A political leader stands for a set of values which, by and large, reflects that which his society lives by.

In politics, it is not mere profit maximisation. It is what his idea of what a good life is.

Even in Britain, Mr Portillo did not get his party's leaders support in his bid to lead the Conservative Party and hence the Prime Ministership in 2001. Rather bluntly, they said they wanted someone 'more normal'.


How do we say what is 'normal'?

We tend to start from the smallest digit of society - the family. In a way, it is easy - as a mother, I can say that I love my sons, whatever colour they choose to embrace. As a Methodist, I stand against homosexuality.

These are the two immovables - in between are many shades, possibly of pink.

Moving up, let's go through the various groups in society - grassroots, schools, workplaces and so on. Does it matter if your Residents' Committee chairman, or your colleague, or your fellow-volunteer is gay? Not really.

Let's move even further up - into the civil service.

Does it matter that a permanent secretary is gay? For me, not really.

So between the family and the ballot box, there is a wide range of social spaces where one's sexual orientation does not matter.

But the buck stops at the ballot box.

Does it matter if an MP is gay?

If a man is gay, hides this fact, and is exposed when he stands for election, he will surely be repulsed as a craven liar.

But if a man is gay, openly so, and stands for election, some may applaud in public for his courage, but vote against him in private.

Indeed, when you engage in open debate, in the realm of logic and cold-blooded analysis, you may concede the point that a gay minister or MP is as good as a straight one.

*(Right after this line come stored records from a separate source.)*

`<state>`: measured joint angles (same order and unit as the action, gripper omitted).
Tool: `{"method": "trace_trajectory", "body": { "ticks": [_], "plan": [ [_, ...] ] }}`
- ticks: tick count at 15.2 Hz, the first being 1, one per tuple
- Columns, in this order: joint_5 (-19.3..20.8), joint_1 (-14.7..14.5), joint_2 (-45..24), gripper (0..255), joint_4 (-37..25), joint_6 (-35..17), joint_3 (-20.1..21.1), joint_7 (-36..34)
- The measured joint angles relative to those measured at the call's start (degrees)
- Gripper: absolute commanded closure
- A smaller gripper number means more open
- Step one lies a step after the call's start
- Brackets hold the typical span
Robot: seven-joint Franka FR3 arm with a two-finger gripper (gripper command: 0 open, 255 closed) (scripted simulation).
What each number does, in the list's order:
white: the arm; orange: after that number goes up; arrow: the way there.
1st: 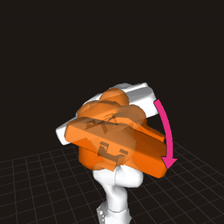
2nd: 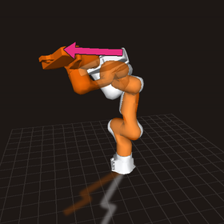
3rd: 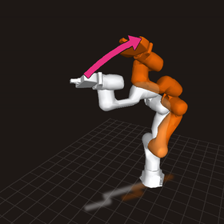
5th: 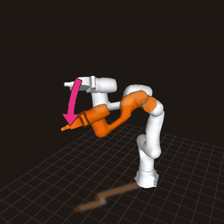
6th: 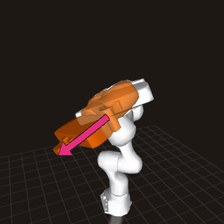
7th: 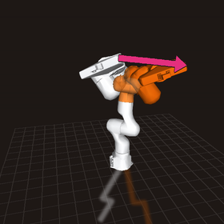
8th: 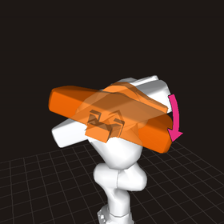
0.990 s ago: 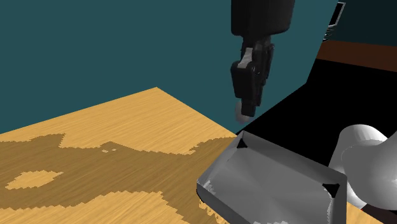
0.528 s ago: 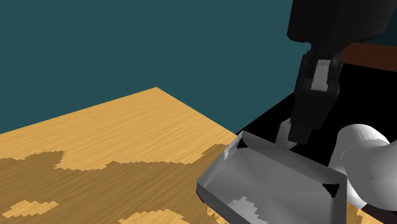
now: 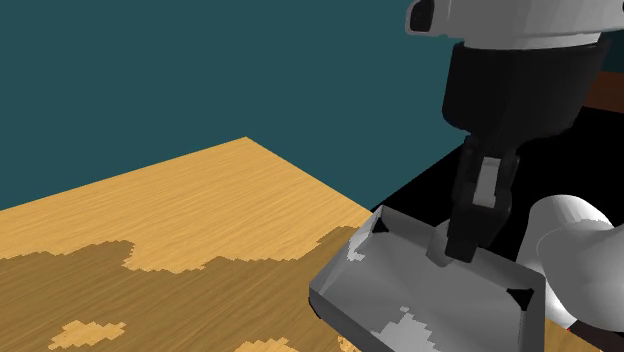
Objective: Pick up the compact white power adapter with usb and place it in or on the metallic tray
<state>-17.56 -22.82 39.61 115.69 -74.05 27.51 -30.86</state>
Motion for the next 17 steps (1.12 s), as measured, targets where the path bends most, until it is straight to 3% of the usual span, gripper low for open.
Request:
{"method": "trace_trajectory", "body": {
  "ticks": [7,14,15,17],
  "plan": [
    [-1.0,-0.7,2.3,255,7.2,-4.9,0.7,0.8],
    [-1.1,-0.7,2.5,255,8.1,-5.7,0.9,0.9],
    [-1.1,-0.7,2.5,0,8.1,-5.7,0.9,0.9],
    [-1.1,-0.7,2.5,0,8.1,-5.7,0.9,0.9]
  ]
}}
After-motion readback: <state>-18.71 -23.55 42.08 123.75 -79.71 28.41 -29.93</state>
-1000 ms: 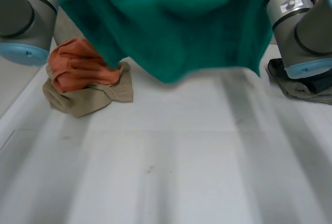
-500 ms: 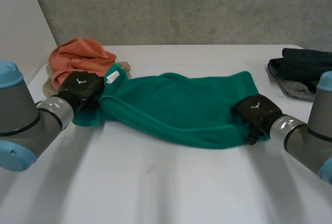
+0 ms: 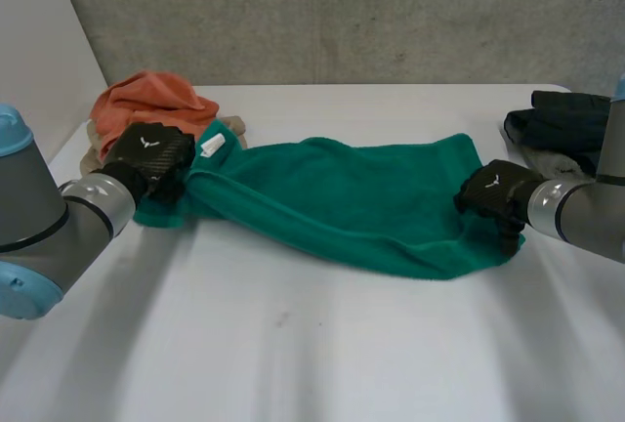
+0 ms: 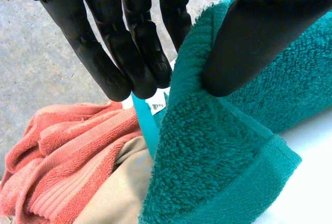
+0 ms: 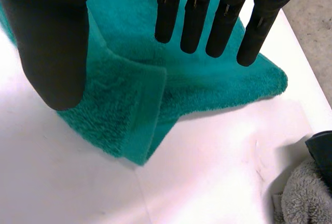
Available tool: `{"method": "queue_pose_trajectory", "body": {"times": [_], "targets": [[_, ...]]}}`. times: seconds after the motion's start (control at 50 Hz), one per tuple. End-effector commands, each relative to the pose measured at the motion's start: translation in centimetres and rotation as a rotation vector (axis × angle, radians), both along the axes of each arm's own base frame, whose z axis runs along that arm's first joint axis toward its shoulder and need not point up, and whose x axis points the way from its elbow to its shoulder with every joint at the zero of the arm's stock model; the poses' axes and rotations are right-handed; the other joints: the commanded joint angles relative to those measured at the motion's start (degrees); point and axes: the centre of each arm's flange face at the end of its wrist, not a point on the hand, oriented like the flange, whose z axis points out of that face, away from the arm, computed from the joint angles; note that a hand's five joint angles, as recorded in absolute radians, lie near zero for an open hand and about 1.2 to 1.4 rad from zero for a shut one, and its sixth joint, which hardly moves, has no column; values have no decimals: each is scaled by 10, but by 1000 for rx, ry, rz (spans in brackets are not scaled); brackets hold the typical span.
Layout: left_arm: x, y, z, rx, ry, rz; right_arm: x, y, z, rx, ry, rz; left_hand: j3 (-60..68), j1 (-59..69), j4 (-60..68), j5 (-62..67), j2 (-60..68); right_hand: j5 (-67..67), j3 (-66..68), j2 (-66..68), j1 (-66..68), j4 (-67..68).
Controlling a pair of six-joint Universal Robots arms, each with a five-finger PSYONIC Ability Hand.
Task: Fold the laundry.
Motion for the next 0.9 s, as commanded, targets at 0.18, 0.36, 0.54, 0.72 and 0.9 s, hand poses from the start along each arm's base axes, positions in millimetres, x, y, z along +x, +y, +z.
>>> {"method": "queue_pose_trajectory", "body": {"times": [0.18,0.36,0.54,0.72,0.9], "targets": [[0,5,0,21,-9,1,-7,-13,-30,21,-16,-31,118,135,115,140,114,82,88,87,87,85],[3,15,3,40,-36,9,-16,-4,-16,40,-86,-109,118,135,115,140,114,514,521,520,519,517],[18,57,16,192,-142,45,-50,32,28,22,-69,-170,118,135,115,140,114,514,521,520,519,517],[39,100,5,464,-275,-65,-90,82,30,321,179,-83,118,135,115,140,114,514,521,520,519,517],[29,75,7,376,-398,-153,-83,49,36,178,103,-143,118,135,115,140,114,514,521,520,519,517]]}}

But when it comes to the ballot box, where you have no need to justify your decision to anyone other than yourself, things may be different.

This does not end as a moral argument, although, turning on family and personal values, it may have begun as one.

It ends as an argument in political process.

If you have decided to respect each man's vote and let his values count as much as the next, then you are bound by the decision spawned by the one-man, one-vote process.

You do not then dispute the quality of this decision.

For some, this represents the tyranny of the majority; for others, the triumph of democracy.